Re: [PATCH 18/45] writeback: introduce wait queue for balance_dirty_pages()

KAMEZAWA Hiroyuki <kamezawa.hiroyu@xxxxxxxxxxxxxx> · Thu, 8 Oct 2009 10:01:59 +0900

On Wed, 07 Oct 2009 15:38:36 +0800
Wu Fengguang <fengguang.wu@xxxxxxxxx> wrote:

> As proposed by Chris, Dave and Jan, let balance_dirty_pages() wait for
> the per-bdi flusher to writeback enough pages for it, instead of
> starting foreground writeback by itself. By doing so we harvest two
> benefits:
> - avoid concurrent writeback of multiple inodes (Dave Chinner)
>   If every thread doing writes and being throttled start foreground
>   writeback, it leads to N IO submitters from at least N different
>   inodes at the same time, end up with N different sets of IO being
>   issued with potentially zero locality to each other, resulting in
>   much lower elevator sort/merge efficiency and hence we seek the disk
>   all over the place to service the different sets of IO.
>   OTOH, if there is only one submission thread, it doesn't jump between
>   inodes in the same way when congestion clears - it keeps writing to
>   the same inode, resulting in large related chunks of sequential IOs
>   being issued to the disk.
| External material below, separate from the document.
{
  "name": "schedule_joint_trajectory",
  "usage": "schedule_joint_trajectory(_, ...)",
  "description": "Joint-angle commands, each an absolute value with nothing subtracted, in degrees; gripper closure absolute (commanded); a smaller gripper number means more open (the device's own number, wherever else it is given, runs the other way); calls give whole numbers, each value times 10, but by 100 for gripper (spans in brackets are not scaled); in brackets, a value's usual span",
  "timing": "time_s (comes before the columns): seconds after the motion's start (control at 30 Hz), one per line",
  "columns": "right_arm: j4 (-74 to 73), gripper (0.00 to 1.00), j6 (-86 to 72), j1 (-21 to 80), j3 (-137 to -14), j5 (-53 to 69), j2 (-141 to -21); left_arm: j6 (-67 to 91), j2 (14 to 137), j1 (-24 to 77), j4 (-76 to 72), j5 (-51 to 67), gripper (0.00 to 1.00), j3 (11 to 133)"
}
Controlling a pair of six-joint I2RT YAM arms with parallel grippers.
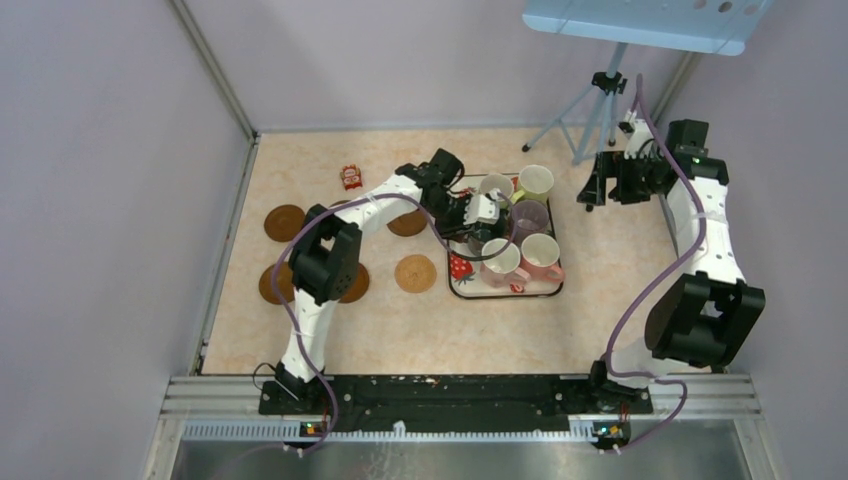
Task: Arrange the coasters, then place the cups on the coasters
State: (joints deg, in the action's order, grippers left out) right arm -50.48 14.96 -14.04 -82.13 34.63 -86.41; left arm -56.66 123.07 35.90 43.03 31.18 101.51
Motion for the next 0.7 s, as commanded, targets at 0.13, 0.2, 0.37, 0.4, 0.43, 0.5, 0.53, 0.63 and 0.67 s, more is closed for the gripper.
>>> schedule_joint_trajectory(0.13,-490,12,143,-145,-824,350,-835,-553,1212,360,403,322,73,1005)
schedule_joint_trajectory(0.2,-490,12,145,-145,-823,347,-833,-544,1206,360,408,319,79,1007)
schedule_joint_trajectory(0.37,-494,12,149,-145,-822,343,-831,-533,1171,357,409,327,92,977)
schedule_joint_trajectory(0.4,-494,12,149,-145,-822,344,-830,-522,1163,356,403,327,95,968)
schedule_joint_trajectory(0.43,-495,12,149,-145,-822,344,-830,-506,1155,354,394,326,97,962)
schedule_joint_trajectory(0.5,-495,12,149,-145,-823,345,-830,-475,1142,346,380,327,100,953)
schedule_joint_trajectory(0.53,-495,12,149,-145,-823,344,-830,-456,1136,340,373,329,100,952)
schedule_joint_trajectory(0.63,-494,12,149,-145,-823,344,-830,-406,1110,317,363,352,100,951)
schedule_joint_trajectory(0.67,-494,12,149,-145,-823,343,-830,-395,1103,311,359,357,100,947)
This is more efficient than the above
>   foreground writeback because the elevator works better and the disk
>   seeks less.
> - avoid one constraint torwards huge per-file nr_to_write
>   The write_chunk used by balance_dirty_pages() should be small enough to
>   prevent user noticeable one-shot latency. Ie. each sleep/wait inside
>   balance_dirty_pages() shall be small enough. When it starts its own
>   writeback, it must specify a small nr_to_write. The throttle wait queue
>   removes this dependancy by the way.
> 

May I ask a question ? (maybe not directly related to this patch itself, sorry)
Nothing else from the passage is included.